2016) (reaching the same conclusion under Missouri law).

   We thus face a question that involves matters of state law
and policy that have not been addressed by the Supreme
Court or Court of Appeals of Nevada, and that have divided
courts in other jurisdictions. Because we believe that these
questions are best resolved by the highest court in Nevada,
we conclude that certification is appropriate.

                             III.

   The question of law we certify is:

       For purposes of a fraudulent concealment
       claim, and for purposes of a consumer fraud
       claim under NRS § 41.600, has a plaintiff
8              LEIGH-PINK V. RIO PROPERTIES

        suffered damages if the defendant’s
        fraudulent actions caused the plaintiff to
        purchase a product or service that the plaintiff
        would not otherwise have purchased, even if
        the product or service was not worth less than
        what the plaintiff paid?

    We do not intend this framing to restrict the Supreme
Court’s discretion. Should it accept certification, it may
reformulate the question and consider any other issues it
deems relevant. See, e.g., United States v. Figueroa-Beltran,
892 F.3d 997, 1004 (9th Cir. 2018).

                              IV.

    We respectfully request that the Supreme Court of
Nevada accept and decide the question certified herein. The
clerk of this court shall forward a copy of this order, under
official seal, to the Supreme Court of Nevada, along with
copies of all briefs and excerpts of the record that have been
filed in this court.
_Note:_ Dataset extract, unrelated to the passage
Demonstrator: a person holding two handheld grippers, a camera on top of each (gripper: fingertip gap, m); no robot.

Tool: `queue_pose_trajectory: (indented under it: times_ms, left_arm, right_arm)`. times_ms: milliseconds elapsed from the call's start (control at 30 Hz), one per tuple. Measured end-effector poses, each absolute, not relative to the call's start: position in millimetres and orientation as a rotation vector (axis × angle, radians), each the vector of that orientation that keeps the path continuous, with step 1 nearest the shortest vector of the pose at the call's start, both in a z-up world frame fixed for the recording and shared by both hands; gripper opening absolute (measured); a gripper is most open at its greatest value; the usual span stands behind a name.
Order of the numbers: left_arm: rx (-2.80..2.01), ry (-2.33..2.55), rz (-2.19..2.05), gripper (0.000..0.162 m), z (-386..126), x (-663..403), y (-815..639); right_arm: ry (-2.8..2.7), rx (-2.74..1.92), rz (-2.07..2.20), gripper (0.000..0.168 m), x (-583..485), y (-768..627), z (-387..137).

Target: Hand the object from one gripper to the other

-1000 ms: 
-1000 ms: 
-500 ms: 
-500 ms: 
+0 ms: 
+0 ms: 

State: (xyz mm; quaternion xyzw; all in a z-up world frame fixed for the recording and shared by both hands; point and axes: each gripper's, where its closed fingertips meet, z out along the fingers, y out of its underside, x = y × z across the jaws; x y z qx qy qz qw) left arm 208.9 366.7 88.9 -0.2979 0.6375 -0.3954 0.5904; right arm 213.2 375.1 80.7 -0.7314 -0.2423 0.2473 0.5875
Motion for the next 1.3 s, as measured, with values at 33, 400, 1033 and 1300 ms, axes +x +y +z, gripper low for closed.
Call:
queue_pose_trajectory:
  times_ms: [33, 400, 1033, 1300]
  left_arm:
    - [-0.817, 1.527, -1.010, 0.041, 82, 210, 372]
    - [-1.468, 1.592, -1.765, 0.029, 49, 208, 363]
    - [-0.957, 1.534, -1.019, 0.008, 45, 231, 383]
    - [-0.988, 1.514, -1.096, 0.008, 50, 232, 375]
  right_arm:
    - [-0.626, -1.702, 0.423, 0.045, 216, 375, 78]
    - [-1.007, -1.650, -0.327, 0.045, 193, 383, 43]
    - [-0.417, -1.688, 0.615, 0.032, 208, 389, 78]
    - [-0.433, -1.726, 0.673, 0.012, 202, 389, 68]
We recognize that, should the Supreme
Court of Nevada accept certification, “[t]he written opinion
of the Supreme Court stating the law governing the questions
certified . . . shall be res judicata as to the parties.” Nev. R.
App. P. 5(h).

    Further proceedings in our court are stayed pending
resolution of the Supreme Court’s decision whether to accept
the certified question and, if so, the receipt of the answer to
the certified question.         The clerk is directed to
administratively close this docket, pending further order.
The panel will resume control and jurisdiction on the
certified question upon receiving an answer to the certified
question or upon the decision to decline to answer the
question.
               LEIGH-PINK V. RIO PROPERTIES                    9

     The parties shall notify the clerk of this court within
14 days of any decision by the Supreme Court of Nevada to
accept or decline certification. If the Supreme Court accepts
certification, the parties shall file a joint status report every
six months after the date of acceptance, or more frequently
if the circumstances warrant. As required by Rules 5(c)(4)
and 5(c)(5) of the Nevada Rules of Appellate Procedure, we
have provided in the appendix the names and addresses of
counsel and have designated which party will serve as the
appellant and the respondent should the Supreme Court of
Nevada accept certification.

    IT IS SO ORDERED.

                               /s/ Brian M. Cogan

                               Brian M. Cogan, District Judge
10             LEIGH-PINK V. RIO PROPERTIES

                       APPENDIX

For Appellants Aaron Leigh-Pink and Tana Emerson:

     Robert A. Waller, Jr., Law Office of Robert A. Waller,
     Jr., P.O. Box 999, Cardiff-by-the-Sea, CA 92007.

For Respondent Rio Properties, LLC:

     Richard Fama, Cozen O’Connor P.C., 45 Broadway
     Atrium, Suite 1600, New York, NY 10006.

     F. Brenden Coller, Cozen O’Connor P.C., 1650 Market
     Street, Suite 2800, Philadelphia, PA 19103.